For many and many a day thereafter that happy evening lingered in Alison's memory, though she hardly knew how she got through the garden, and across the road, and down the shingle to the boat that was awaiting her. All the air seemed full of music; this was like a love-letter that had been sent her; all kinds of wistful fancies that had once been discarded were summoned back now; and she wished to say just two words to Ludovick, and to look into his eyes.

"You seem to have had good news, Alison," said Flora to her, when she had got seated at the tiller, and the two cousins were leisurely pulling out into the loch.

"Yes," she answered, with her checks grown rosy-red, “I—I have had a very kind letter-from Agnes."

"Oh, from Agnes ?" Flora repeated, with a glance of surprise; but she said nothing further; and presently brother and sister had settled into their long steady stroke, which seemed to afford them sufficient interest and occupation.

As for Alison, she did not care to break the gracious silence that was all around them; her heart was murmuring to her of its own happiness as they pulled along. She did not think of asking herself whether there was not something suspicious in the fact of Agnes having so completely ignored all her references to Captain Ludovick being a Catholic, and the possible trouble arising therefrom; she did not reflect that her sister might, out of an extreme delicacy and kindness, have refused, at such a time, to say anything that would dim her tender hopes. No; she only thought that she would like to show this letter to Ludovick. Did it not confirm all his prognostications? Was it not a fair beginning? Her heart within her said yes again and again, with an exceeding comfort and joy.
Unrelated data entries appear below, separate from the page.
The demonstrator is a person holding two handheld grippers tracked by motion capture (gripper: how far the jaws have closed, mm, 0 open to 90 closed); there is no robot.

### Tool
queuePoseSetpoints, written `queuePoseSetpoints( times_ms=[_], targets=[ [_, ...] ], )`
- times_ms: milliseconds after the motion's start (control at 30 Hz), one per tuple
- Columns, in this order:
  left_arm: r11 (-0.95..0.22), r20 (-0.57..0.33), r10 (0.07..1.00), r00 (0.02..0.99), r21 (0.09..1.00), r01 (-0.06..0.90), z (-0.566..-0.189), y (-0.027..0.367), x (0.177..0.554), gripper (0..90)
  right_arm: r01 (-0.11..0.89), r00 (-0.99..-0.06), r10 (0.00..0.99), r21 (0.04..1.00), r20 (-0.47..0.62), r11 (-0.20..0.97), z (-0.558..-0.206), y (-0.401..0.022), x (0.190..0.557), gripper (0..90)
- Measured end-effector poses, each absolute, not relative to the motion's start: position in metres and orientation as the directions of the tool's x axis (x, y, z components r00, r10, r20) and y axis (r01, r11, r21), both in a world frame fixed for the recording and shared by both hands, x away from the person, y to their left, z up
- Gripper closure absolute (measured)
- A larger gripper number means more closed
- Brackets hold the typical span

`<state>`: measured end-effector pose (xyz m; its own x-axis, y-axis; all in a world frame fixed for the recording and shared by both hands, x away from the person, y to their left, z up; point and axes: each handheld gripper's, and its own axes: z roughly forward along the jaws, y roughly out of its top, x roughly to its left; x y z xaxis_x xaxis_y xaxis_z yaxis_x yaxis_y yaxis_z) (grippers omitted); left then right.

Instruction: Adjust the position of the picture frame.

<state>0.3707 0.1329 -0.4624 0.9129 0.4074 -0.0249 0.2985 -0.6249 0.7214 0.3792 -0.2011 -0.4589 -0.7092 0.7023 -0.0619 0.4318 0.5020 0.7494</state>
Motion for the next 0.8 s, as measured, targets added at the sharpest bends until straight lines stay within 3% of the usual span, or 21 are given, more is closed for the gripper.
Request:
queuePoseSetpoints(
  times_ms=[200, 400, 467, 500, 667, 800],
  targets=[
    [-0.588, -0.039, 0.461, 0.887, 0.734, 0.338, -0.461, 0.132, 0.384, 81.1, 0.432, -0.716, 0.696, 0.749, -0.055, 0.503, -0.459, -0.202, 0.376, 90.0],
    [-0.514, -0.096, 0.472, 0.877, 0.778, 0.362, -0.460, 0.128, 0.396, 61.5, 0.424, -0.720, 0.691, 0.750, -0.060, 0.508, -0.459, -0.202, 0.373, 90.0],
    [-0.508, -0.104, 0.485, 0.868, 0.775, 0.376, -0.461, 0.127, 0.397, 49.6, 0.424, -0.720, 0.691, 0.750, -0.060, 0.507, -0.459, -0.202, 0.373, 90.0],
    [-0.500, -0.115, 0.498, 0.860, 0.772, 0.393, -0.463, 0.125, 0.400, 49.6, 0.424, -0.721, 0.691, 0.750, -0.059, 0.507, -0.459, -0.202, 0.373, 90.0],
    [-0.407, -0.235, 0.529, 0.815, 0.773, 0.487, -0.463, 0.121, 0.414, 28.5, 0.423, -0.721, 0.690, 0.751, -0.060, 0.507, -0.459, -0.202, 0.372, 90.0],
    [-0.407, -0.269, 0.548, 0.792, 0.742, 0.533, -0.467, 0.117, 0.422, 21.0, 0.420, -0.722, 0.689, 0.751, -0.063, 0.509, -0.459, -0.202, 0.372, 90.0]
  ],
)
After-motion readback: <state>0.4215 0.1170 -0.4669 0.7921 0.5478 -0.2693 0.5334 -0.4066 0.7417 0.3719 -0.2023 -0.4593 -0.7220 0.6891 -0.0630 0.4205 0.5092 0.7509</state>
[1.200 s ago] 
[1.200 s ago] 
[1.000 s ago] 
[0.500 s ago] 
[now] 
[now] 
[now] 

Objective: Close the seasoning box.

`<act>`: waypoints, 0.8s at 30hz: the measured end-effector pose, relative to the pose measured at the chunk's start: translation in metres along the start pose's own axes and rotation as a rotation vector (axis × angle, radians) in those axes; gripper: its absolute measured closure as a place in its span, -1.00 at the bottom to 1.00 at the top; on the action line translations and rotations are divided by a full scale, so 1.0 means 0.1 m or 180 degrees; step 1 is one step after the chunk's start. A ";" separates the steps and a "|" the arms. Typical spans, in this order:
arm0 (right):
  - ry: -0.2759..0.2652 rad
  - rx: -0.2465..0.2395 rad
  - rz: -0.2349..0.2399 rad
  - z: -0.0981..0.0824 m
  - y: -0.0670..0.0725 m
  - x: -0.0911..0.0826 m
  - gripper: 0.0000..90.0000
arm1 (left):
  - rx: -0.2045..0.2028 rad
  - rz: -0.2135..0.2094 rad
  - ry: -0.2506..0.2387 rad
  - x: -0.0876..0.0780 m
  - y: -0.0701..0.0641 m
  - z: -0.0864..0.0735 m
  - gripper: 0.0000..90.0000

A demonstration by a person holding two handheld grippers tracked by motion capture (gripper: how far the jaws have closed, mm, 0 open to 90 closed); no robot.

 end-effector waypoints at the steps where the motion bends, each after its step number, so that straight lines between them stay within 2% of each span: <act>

Moreover, she had plenty of time to weave these fond fancies; for the two cousins, as they worked away at the oars, were humming together snatches of Gaelic airs that did not interfere with her. It was a beautiful evening, now that the sun had sunk behind the western hills: just above the lofty peaks the sky was of the clearest gold, fading into a pale translucent purple overhead; while the waters of the loch around them were all of a trembling and lapping lilac - gray, with the universal, sudden, bewildering

ripples grown almost black. As the time went by, the twilight became more wan and ghostly; and yet the objects along the opposite shore, under the darkening hills and the pine-woods, could be made out with a strange, a livid, distinctness. Then the first lights began to appear-a quivering orange ray here and there that told of a distant window or perhaps of an anchored yacht making all snug for the night. When they finally got ashore, and made their way up to the house through the garden, the slumbering air was sweet with the scents of the flowers, and there were bats flitting about the eaves, suddenly swooping between them and the pale, clear sky. On the threshold she paused and looked back. It was an evening long to be remembered—an evening of visions and dreams.

CHAPTER XVI.

A BOLT FROM THE BLUE.

BUT, as it happened, the very next day brought another communication from Kirk o' Shields that was destined to lead the way to a sudden and unexpected crisis. A little accident helped. When Aunt Gilchrist took the as yet unopened envelope with her into the parlor, where the rest of the family were seated at the table for afternoon tea-the Doctor having also dropped in by chance and just as she was about to sit down, she struck her foot sharply against the leg of the chair. For a second she bit her lip in silence, and it was clear she was suffering considerable pain; then she muttered to herself,

"Dang this confounded thing!"

"Your language, Jane," said the Doctor, quite good-naturedly, "might be a little more gentle."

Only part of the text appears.